Task to carry out → Return every line of the entries that includes the word "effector".
(Dataset excerpts begins)
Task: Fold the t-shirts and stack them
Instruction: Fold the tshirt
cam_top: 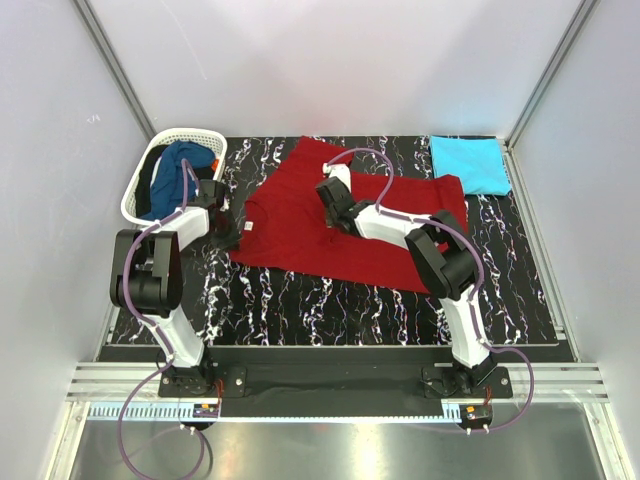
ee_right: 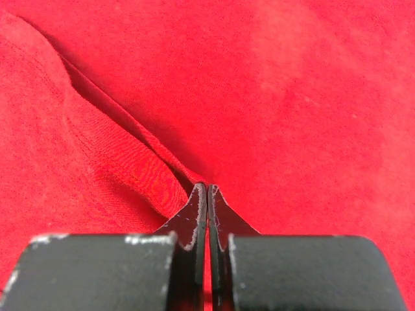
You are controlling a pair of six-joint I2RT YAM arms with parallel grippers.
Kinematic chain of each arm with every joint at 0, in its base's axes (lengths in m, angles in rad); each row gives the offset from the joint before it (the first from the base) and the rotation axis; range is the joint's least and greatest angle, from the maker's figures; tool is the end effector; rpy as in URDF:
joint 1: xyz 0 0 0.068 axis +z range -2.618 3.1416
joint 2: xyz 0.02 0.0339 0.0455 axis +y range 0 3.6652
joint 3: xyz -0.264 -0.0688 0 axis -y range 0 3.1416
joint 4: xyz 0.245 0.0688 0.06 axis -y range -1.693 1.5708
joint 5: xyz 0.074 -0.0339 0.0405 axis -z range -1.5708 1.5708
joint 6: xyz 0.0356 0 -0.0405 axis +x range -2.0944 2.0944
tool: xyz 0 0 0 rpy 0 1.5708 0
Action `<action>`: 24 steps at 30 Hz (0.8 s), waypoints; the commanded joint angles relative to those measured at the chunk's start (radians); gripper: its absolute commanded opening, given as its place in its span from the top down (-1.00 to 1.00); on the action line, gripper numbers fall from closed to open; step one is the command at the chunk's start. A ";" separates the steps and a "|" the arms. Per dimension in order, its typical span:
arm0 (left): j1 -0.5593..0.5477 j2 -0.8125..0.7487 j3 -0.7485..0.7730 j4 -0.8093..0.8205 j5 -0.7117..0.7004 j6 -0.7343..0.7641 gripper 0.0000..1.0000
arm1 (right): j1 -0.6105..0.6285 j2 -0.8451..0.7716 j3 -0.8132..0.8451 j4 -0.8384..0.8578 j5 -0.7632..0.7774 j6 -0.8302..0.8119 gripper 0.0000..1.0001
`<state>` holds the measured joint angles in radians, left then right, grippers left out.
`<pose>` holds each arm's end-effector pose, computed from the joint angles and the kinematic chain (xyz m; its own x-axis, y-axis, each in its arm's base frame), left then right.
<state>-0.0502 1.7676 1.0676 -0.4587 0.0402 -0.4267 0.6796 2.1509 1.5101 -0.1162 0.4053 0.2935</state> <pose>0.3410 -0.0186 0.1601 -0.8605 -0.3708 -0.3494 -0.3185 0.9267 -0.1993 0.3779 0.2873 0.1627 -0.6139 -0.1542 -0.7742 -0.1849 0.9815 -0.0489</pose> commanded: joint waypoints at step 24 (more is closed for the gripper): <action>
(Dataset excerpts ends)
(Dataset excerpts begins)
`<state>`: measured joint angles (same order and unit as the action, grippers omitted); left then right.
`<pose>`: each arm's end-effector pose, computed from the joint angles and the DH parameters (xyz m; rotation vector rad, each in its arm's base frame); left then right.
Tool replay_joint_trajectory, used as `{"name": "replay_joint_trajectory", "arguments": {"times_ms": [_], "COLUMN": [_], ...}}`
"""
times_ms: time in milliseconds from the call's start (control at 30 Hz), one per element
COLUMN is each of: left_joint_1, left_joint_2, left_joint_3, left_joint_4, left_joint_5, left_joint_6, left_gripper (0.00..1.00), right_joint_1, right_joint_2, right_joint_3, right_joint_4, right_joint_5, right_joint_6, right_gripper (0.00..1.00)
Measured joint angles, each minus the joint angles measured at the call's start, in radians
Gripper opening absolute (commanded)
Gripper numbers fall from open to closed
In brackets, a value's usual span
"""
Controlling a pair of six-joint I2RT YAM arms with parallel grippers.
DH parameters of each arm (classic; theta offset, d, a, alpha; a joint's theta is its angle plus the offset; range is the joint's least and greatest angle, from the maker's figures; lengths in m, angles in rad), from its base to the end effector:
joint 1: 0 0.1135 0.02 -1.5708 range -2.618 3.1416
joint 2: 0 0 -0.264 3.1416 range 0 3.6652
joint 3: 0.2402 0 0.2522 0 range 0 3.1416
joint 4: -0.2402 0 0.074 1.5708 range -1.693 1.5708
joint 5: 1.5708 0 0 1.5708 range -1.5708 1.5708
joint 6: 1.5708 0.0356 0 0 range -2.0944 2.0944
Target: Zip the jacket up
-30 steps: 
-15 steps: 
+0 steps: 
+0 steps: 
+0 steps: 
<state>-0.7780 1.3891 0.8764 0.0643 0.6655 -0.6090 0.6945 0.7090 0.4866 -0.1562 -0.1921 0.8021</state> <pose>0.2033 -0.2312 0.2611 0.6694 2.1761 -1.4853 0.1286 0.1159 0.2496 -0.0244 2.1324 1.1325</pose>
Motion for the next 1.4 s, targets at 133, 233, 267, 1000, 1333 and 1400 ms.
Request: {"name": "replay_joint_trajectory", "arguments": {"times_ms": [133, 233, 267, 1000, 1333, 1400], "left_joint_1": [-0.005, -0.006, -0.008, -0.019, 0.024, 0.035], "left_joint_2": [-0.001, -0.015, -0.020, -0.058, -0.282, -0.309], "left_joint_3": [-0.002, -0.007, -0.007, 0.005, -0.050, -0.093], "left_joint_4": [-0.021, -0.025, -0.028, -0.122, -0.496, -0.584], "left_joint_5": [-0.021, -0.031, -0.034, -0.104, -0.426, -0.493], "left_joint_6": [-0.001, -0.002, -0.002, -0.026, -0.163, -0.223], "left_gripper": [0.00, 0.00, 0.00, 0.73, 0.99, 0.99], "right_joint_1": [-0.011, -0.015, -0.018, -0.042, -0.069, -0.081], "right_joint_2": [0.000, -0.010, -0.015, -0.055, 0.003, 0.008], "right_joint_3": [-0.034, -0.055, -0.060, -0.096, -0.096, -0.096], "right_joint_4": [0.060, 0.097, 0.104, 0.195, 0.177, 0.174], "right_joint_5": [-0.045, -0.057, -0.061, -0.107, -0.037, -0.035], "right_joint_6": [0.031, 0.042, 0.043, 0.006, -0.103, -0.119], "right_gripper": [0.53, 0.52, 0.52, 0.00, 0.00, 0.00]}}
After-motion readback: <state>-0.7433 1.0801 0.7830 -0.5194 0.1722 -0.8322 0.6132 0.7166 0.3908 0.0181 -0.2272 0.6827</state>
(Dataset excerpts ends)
Answer to this exercise →
Kinematic chain of each arm with every joint at 0, in its base's axes (lengths in m, angles in rad); each row gives the offset from the joint before it (the first from the base) and the rotation axis; range is the joint's least and greatest angle, from the maker's figures; tool is the end effector; rpy as in URDF:
`<pose>` holds each arm's end-effector pose, computed from the joint angles and the kinematic chain (xyz m; its own x-axis, y-axis, each in its arm's base frame), left then right.
`<pose>`: each arm's end-effector pose, computed from the joint angles and the DH parameters (xyz m; rotation vector rad, each in its arm's base frame); left then right.
DH parameters of each arm (classic; theta offset, d, a, alpha; a joint's theta is its angle plus the offset; range is the joint's least and greatest angle, from the maker's figures; lengths in m, angles in rad), from its base to the end effector:

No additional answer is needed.